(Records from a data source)
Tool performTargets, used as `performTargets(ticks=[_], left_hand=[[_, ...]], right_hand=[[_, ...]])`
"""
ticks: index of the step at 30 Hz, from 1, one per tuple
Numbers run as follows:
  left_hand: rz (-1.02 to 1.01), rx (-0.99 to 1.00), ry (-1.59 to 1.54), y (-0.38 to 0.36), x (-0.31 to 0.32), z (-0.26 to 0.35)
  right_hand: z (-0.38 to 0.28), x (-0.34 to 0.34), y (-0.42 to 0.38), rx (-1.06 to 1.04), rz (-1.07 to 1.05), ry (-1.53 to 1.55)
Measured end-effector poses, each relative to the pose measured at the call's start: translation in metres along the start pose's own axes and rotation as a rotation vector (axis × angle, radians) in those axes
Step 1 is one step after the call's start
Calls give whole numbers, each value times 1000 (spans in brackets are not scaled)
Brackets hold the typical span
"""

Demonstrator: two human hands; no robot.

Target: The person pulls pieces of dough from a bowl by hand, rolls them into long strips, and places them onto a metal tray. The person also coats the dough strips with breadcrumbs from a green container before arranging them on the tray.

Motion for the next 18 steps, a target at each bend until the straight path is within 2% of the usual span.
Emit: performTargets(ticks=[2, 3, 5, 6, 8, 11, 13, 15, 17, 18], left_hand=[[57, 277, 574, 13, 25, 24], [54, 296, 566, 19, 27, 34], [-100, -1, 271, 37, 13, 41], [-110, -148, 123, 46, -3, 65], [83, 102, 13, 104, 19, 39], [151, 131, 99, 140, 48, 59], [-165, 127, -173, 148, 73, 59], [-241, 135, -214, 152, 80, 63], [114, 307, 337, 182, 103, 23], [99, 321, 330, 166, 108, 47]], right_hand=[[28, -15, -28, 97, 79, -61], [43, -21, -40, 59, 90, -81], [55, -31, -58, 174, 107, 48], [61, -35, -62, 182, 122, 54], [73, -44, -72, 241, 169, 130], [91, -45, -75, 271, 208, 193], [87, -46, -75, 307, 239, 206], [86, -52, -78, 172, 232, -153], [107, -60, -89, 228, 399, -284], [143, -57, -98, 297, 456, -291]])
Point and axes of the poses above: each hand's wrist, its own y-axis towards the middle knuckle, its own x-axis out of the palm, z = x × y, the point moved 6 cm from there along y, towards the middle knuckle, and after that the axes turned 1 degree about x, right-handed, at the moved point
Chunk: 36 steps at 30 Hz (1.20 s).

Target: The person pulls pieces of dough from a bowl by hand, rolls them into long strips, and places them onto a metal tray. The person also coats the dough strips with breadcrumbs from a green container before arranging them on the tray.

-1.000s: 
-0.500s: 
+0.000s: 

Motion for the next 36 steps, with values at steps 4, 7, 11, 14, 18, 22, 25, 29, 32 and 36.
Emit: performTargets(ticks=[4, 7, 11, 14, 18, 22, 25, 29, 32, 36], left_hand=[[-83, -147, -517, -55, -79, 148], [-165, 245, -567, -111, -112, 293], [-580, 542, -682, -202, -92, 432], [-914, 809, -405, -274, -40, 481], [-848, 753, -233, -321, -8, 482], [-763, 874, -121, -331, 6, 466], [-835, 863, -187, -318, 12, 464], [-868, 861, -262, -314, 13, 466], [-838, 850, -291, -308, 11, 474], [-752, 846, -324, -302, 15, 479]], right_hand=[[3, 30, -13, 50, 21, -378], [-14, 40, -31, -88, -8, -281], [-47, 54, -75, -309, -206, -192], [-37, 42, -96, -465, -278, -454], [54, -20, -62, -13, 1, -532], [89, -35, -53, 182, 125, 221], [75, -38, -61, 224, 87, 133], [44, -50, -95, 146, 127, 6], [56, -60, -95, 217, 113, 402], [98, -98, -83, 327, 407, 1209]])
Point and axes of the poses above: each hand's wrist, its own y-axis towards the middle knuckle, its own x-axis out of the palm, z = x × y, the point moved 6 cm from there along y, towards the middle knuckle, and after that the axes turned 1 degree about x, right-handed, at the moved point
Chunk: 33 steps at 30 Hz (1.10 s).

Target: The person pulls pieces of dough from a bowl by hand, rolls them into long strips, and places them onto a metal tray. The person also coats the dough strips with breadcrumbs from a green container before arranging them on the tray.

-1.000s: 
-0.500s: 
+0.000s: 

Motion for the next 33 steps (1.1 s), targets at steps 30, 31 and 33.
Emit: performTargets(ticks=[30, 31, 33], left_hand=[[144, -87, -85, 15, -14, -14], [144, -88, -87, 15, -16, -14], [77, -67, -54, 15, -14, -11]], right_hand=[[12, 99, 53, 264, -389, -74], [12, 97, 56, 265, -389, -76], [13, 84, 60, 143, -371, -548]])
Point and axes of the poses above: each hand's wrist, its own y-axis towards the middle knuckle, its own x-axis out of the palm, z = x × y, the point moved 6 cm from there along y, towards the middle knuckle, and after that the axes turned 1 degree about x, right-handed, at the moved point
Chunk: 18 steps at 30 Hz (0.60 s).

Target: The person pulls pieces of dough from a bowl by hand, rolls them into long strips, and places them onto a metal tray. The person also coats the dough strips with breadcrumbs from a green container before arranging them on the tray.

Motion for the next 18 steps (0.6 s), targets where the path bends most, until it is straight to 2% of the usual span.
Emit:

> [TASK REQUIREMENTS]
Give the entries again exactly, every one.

> [REPLY]
Tool performTargets, used as `performTargets(ticks=[_], left_hand=[[_, ...]], right_hand=[[_, ...]])`
"""
ticks: index of the step at 30 Hz, from 1, one per tuple
Numbers run as follows:
  left_hand: rz (-1.02 to 1.01), rx (-0.99 to 1.00), ry (-1.59 to 1.54), y (-0.38 to 0.36), x (-0.31 to 0.32), z (-0.26 to 0.35)
  right_hand: z (-0.38 to 0.28), x (-0.34 to 0.34), y (-0.42 to 0.38), rx (-1.06 to 1.04), rz (-1.07 to 1.05), ry (-1.53 to 1.55)
Measured end-effector poses, each relative to the pose measured at the call's start: translation in metres along the start pose's own axes and rotation as a rotation vector (axis × angle, radians) in those axes
Step 1 is one step after the call's start
Calls give whole numbers, each value times 1000 (spans in brackets are not scaled)
Brackets hold the typical span
"""

Demonstrator: two human hands; no robot.

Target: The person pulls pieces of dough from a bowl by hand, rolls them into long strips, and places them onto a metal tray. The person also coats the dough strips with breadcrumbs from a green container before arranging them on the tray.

Motion for the next 18 steps, a target at each bend until the straight path is within 2% of the usual span.
Emit: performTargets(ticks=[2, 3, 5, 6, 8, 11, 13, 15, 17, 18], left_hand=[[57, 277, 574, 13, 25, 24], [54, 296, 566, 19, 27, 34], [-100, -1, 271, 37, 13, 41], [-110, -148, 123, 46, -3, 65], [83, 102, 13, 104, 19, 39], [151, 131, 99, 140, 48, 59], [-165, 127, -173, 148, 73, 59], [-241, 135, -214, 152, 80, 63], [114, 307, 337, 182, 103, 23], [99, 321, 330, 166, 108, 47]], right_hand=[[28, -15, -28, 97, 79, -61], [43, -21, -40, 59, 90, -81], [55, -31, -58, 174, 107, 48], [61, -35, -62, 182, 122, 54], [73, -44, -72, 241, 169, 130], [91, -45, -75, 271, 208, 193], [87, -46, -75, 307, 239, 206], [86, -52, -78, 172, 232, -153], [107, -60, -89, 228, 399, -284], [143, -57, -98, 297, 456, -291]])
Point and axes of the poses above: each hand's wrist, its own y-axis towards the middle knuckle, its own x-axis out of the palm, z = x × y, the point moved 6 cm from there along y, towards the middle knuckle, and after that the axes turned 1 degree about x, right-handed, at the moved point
Chunk: 36 steps at 30 Hz (1.20 s).

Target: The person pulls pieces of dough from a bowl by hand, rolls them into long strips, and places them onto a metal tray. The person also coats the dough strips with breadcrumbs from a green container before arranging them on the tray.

-1.000s: 
-0.500s: 
+0.000s: 

Motion for the next 36 steps, with values at steps 4, 7, 11, 14, 18, 22, 25, 29, 32 and 36.
Emit: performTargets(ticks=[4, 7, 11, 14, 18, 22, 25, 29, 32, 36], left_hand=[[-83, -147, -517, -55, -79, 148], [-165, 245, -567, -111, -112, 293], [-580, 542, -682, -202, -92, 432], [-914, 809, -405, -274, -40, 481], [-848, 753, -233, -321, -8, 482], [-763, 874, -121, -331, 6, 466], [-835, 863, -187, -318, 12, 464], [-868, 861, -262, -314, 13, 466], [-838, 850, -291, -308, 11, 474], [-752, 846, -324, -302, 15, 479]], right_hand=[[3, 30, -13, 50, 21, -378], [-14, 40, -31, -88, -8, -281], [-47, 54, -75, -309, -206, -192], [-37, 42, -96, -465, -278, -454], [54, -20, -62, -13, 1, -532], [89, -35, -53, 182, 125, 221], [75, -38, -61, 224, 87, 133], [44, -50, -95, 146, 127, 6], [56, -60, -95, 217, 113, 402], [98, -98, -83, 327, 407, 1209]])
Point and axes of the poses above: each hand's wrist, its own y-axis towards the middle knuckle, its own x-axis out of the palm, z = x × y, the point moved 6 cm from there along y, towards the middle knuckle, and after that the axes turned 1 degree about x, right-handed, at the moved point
Chunk: 33 steps at 30 Hz (1.10 s).

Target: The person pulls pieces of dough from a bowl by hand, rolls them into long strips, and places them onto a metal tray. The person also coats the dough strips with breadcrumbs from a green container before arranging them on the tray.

-1.000s: 
-0.500s: 
+0.000s: 

Motion for the next 33 steps (1.1 s), targets at steps 30, 31 and 33.
Emit: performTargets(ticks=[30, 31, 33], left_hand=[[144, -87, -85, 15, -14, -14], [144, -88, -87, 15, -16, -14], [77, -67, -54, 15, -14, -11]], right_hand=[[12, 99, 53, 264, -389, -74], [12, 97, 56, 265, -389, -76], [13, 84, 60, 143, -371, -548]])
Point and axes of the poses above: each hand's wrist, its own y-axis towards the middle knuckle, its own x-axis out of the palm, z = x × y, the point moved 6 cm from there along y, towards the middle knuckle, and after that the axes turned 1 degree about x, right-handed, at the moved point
Chunk: 18 steps at 30 Hz (0.60 s).

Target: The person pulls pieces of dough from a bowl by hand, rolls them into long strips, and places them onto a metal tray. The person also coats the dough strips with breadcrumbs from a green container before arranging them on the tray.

Motion for the next 18 steps (0.6 s), targets where the path bends most, until it is straight to 2% of the usual span.
Emit:

Nothing else belongs to the answer.